La borne

Une rue urbaine bondée

La borne — a story by Pemba Umoja

Les Jacobs étaient partis en excursion à la campagne. Ils habitaient une rue urbaine bondée. Les maisons étaient toutes accolées les unes aux autres et ressemblaient à d’immenses entrepôts à grains occupant des pâtés de maisons à perte de vue.

À leur retour, ils remarquèrent un SUV aux lignes élégantes qui bloquait la borne d’incendie.

M. Jacobs allait appeler la mairie. Il s’inquiétait un peu de ce que les pompiers ne puissent pas y accéder en cas d’urgence.

« Je crois que je vais appeler la mairie », proposa-t-il.

« N’y pense même pas, le réprimanda sa femme. Ce sont nos voisins. Ils habitent en face. »

« C’est le gentil médecin avec la poussette », dit son fils.

« Non, ce n’est pas lui, répondit M. Jacobs. Ils ont une autre voiture. »

Néanmoins, M. Jacobs décida de ne pas appeler la mairie. Il ne supportait pas que sa famille fasse ainsi monter la température.

La famille Sanchez louait un appartement en copropriété au troisième étage de l’immeuble voisin de celui des Jacobs.

Mme Sanchez était en déplacement professionnel. M. Sanchez allait préparer ses frites de patates douces préférées. Mme Sanchez ne le lui permettait jamais quand elle était à la maison. Elle n’approuvait pas les éclaboussures d’huile partout.

Les frites de patates douces étaient sur la cuisinière quand M. Sanchez reçut un appel de son employeur au sujet d’un problème de toit-terrasse dans les environs. Il consulta son téléphone pour examiner les graphiques.
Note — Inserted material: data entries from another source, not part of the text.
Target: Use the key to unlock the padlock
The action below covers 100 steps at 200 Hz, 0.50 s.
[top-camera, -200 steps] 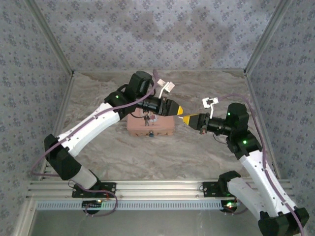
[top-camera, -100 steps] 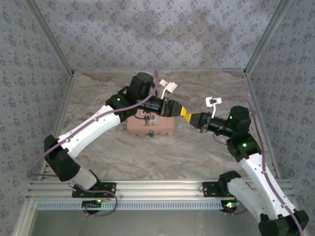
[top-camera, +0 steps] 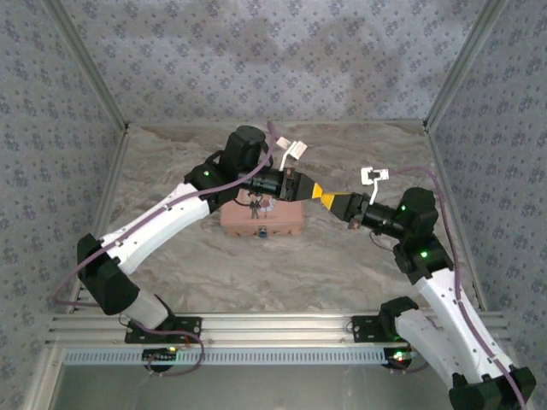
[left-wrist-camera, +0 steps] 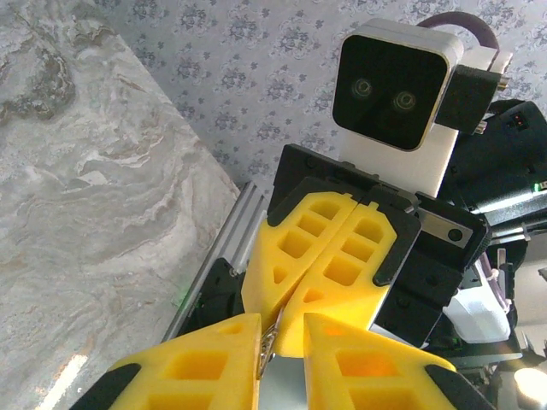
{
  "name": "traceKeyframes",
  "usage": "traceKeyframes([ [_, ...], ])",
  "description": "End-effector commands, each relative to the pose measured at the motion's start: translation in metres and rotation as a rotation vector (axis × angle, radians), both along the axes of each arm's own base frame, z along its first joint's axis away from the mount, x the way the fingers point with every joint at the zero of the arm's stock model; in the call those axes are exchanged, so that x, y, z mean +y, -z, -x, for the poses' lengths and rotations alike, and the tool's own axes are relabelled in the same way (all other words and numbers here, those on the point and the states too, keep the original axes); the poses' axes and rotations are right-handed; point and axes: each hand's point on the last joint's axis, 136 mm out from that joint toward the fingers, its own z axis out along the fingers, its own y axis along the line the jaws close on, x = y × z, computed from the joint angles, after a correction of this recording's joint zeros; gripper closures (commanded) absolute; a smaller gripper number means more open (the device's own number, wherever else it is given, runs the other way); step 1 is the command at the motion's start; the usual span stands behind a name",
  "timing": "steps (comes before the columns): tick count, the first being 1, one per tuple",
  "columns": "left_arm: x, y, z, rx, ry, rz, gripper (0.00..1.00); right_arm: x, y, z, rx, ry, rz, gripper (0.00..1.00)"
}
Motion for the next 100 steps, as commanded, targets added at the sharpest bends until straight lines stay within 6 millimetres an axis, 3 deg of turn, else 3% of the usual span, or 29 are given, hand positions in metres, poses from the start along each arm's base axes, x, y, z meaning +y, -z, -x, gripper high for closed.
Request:
traceKeyframes([
  [1, -0.0036, -0.0089, 0.0087, -0.022, 0.042, 0.037, 0.84, -0.0036, -0.0005, -0.0041, -0.003, 0.037, -0.02, 1.0],
  [24, -0.0035, -0.0092, 0.0089, -0.026, 0.042, 0.038, 0.98, -0.0038, -0.0008, -0.0055, -0.001, 0.042, -0.03, 1.0],
  [56, -0.0014, -0.0111, 0.0094, -0.045, 0.037, 0.035, 1.0, -0.004, 0.0016, -0.006, 0.01, 0.041, -0.025, 1.0],
  [79, 0.001, -0.0107, 0.0104, -0.057, 0.036, 0.022, 1.0, -0.0066, 0.0029, -0.005, 0.026, 0.045, -0.006, 0.69],
  [100, 0.0012, -0.0108, 0.0119, -0.053, 0.046, 0.022, 1.0, -0.0096, -0.0017, -0.0042, 0.02, 0.048, -0.015, 0.62],
])
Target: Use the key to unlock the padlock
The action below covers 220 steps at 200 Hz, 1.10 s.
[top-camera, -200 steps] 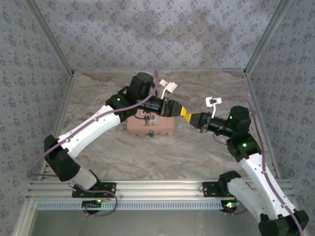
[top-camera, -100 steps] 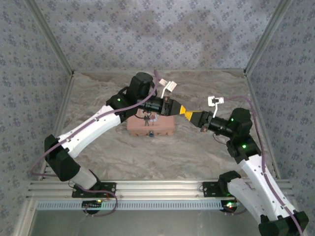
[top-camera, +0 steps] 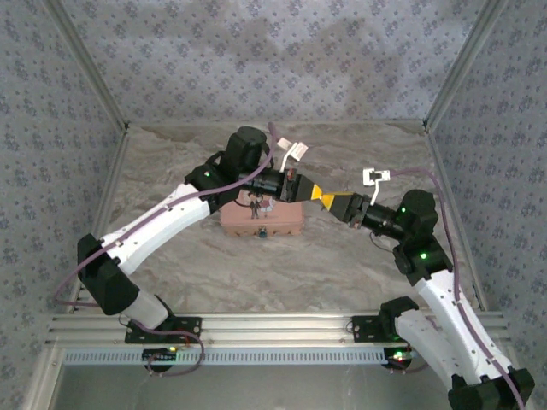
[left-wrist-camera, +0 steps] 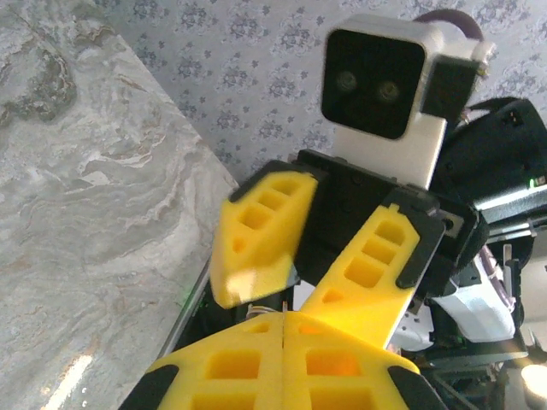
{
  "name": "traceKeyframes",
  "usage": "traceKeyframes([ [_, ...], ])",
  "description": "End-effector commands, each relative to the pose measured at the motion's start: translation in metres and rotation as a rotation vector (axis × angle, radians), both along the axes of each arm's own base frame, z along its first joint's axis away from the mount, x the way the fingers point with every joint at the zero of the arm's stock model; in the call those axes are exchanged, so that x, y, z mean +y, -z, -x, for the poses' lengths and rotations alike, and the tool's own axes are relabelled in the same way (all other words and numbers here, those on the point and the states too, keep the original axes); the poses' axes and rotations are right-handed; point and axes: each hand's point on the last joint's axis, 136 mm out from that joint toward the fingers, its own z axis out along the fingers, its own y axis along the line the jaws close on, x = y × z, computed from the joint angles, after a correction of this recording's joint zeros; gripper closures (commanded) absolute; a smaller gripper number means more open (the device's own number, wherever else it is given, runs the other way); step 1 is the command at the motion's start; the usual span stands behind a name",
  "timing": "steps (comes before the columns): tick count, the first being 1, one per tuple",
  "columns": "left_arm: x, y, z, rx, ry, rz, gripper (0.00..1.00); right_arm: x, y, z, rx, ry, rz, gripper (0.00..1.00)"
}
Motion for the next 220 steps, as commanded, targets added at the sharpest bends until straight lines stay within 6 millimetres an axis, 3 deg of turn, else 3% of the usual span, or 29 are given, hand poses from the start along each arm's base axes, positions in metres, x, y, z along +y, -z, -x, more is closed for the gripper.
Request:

À cet instant, les éclaboussures d’huile prirent feu, embrasant la cuisinière. M. Sanchez lâcha son téléphone et chercha l’extincteur. Il ne se rappelait plus où il était. Le feu se déchaîna sur la table de la cuisine, éventrant la nappe blanche. Tout se déroulait au ralenti tandis que des braises et de la fumée emplissaient l’air.

M. Sanchez attrapa Kitty sur le canapé et courut dehors. Les flammes engloutirent le quatrième étage de l’immeuble, puis dansèrent jusqu’aux deux immeubles voisins.

M. Jacobs était sous la douche. Il entendit de faibles cris à travers la vapeur. Quelque chose d’autre que de la vapeur semblait tourbillonner autour de la baignoire.

Il coupa l’eau et toucha la porte de la salle de bains. Elle était brûlante. La fumée prit le pas sur la vapeur.

Il cherchait désespérément son souffle. Il rouvrit la douche. Le plafond s’effondra dans la baignoire.

Les camions de pompiers tournaient autour de la rue. Ils ne pouvaient pas accéder à la borne d’incendie.

M. Jacobs ne supportait plus la chaleur lorsque la baignoire se déroba sous lui.